ECLI:NL:CRVB:2014:780
Centrale Raad van Beroep
- Hoger beroep
- J.J.T. van den Corput
- J.S. van der Kolk
- D.J. van der Vos
- Rechtspraak.nl
Loonsanctie en re-integratie-inspanningen van werkgever in het kader van de Wet WIA
In deze zaak heeft de Centrale Raad van Beroep op 5 maart 2014 uitspraak gedaan in hoger beroep over een loonsanctie opgelegd aan appellante, een werkgever, door het Uitvoeringsinstituut werknemersverzekeringen (Uwv). De zaak betreft de re-integratie-inspanningen van appellante voor een werknemer, belanghebbende, die een WIA-aanvraag te laat had ingediend. Het Uwv stelde dat appellante onvoldoende re-integratie-inspanningen had verricht, wat leidde tot een verlenging van het tijdvak waarin zij loon diende door te betalen. De rechtbank Arnhem had eerder de bestreden besluiten van het Uwv bevestigd, waartegen appellante in hoger beroep ging.

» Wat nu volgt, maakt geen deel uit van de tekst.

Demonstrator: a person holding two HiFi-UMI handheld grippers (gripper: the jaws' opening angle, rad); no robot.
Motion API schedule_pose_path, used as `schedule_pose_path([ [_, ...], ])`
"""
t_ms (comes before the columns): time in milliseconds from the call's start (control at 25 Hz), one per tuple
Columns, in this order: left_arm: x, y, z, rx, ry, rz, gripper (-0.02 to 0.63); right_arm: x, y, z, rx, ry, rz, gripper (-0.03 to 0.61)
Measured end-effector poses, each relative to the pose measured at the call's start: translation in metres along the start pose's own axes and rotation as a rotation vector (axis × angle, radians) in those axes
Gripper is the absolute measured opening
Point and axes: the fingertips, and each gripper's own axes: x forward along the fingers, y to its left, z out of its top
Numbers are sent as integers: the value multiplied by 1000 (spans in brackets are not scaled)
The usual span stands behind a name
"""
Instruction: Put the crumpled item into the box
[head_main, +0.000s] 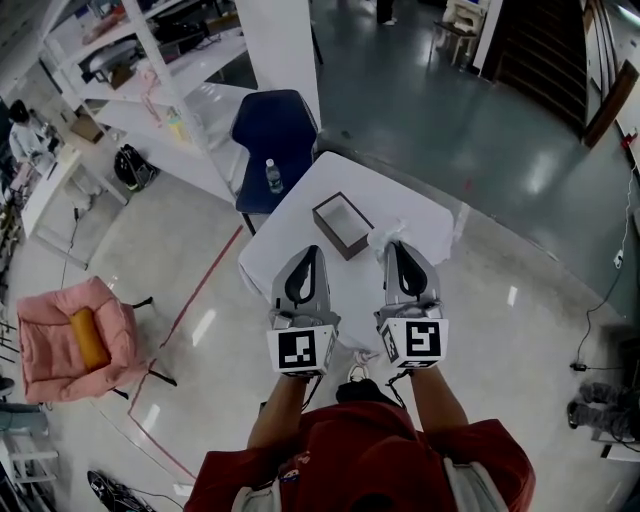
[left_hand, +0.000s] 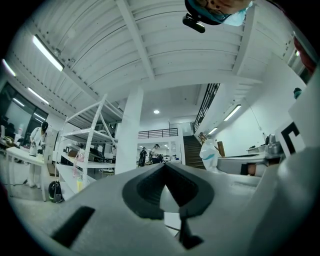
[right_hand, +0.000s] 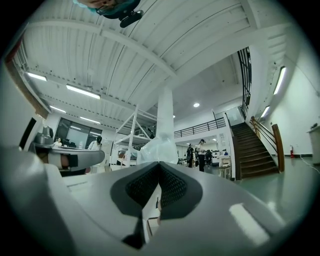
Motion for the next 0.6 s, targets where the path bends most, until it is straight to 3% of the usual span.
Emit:
schedule_pose_path([
  [320, 46, -26, 0, 9, -19, 1, 3, 18, -51, -6, 7, -3, -7, 3],
  [600, 59, -46, -13, 28, 17, 3, 3, 21, -75, -18, 32, 14, -4, 3],
])
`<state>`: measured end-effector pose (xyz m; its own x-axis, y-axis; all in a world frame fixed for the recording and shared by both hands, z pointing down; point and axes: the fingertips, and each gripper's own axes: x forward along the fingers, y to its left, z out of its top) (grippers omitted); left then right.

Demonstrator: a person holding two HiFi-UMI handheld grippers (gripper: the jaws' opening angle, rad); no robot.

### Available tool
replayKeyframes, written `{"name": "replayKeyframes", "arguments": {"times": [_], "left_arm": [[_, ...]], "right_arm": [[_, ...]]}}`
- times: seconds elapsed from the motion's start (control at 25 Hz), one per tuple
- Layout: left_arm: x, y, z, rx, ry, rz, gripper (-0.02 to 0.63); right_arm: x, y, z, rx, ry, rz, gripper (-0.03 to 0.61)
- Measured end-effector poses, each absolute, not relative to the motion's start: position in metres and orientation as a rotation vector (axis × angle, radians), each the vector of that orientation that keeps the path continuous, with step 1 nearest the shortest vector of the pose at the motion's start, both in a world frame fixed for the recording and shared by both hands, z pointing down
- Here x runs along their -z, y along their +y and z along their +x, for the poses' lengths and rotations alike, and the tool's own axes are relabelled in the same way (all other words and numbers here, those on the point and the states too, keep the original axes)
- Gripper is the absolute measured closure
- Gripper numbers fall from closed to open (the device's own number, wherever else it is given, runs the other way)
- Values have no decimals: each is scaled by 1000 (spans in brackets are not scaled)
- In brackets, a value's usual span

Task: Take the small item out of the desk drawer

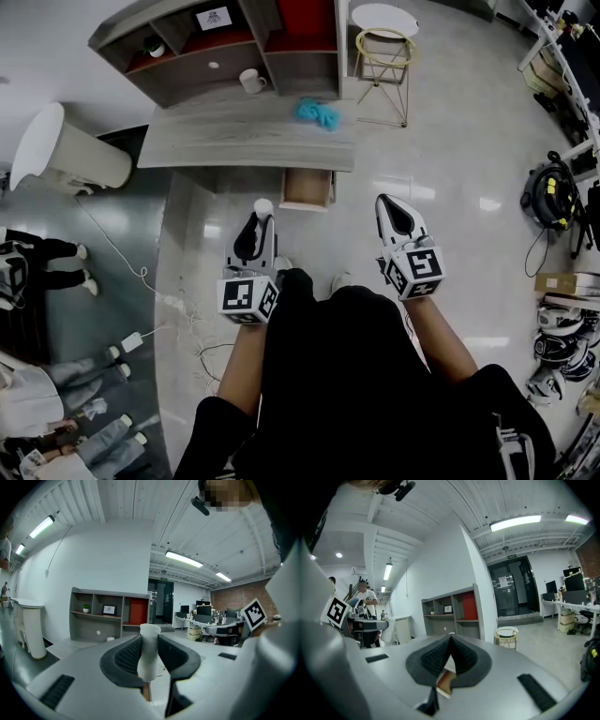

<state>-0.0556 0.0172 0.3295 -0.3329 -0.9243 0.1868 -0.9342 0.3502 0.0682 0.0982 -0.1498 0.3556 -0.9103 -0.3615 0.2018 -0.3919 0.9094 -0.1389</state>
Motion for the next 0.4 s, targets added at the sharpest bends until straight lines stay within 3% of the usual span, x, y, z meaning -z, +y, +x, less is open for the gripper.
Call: {"name": "replayKeyframes", "arguments": {"times": [0.4], "left_arm": [[-324, 38, -38, -137, -2432, 1680, 509]], "right_arm": [[-342, -134, 121, -235, -2931, 558, 580]]}}
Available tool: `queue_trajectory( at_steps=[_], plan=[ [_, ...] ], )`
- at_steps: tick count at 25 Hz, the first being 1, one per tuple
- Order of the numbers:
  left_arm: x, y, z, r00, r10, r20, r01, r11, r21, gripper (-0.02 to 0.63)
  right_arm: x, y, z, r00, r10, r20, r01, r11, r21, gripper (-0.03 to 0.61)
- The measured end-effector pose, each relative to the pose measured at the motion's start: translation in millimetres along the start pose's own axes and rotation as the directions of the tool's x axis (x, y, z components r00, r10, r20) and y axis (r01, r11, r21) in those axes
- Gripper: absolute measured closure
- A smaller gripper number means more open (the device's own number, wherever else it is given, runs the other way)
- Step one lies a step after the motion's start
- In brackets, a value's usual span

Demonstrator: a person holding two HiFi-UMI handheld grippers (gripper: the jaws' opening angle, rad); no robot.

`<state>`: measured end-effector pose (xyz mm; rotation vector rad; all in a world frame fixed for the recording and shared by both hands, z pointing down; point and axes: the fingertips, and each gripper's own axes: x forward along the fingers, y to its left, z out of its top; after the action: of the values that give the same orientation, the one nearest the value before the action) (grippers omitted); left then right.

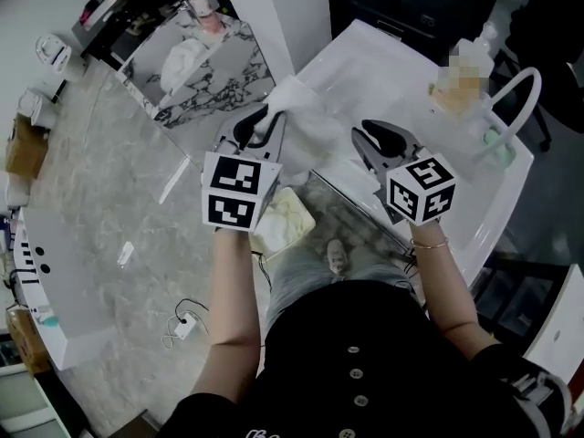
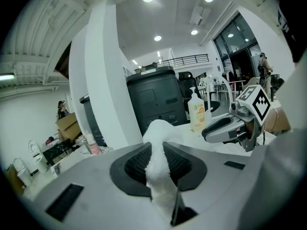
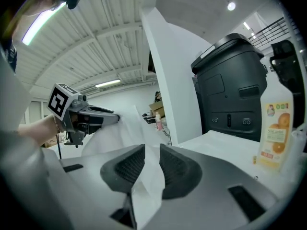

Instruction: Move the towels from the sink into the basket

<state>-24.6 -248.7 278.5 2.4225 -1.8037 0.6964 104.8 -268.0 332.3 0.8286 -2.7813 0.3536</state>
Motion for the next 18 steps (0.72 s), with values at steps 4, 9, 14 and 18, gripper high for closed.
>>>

De Centrale Raad oordeelde dat het Uwv voldoende aannemelijk had gemaakt dat appellante niet adequaat had gereageerd op de signalen van de bedrijfsarts en dat zij onvoldoende actie had ondernomen om het re-integratieproces op gang te houden. De Raad benadrukte dat de verantwoordelijkheid voor een compleet re-integratieverslag bij appellante lag en dat zij niet had voldaan aan haar verplichtingen. De Raad bevestigde de conclusie van het Uwv dat het re-integratieproces 212 weken had geduurd door toedoen van appellante, die niet tijdig en adequaat had gereageerd op de situatie van belanghebbende.
De uitspraak bevestigt de eerdere beslissing van de rechtbank en wijst het hoger beroep van appellante af. De Raad concludeert dat er geen aanleiding is voor een proceskostenveroordeling, en bevestigt de aangevallen uitspraak voor zover deze is aangevochten.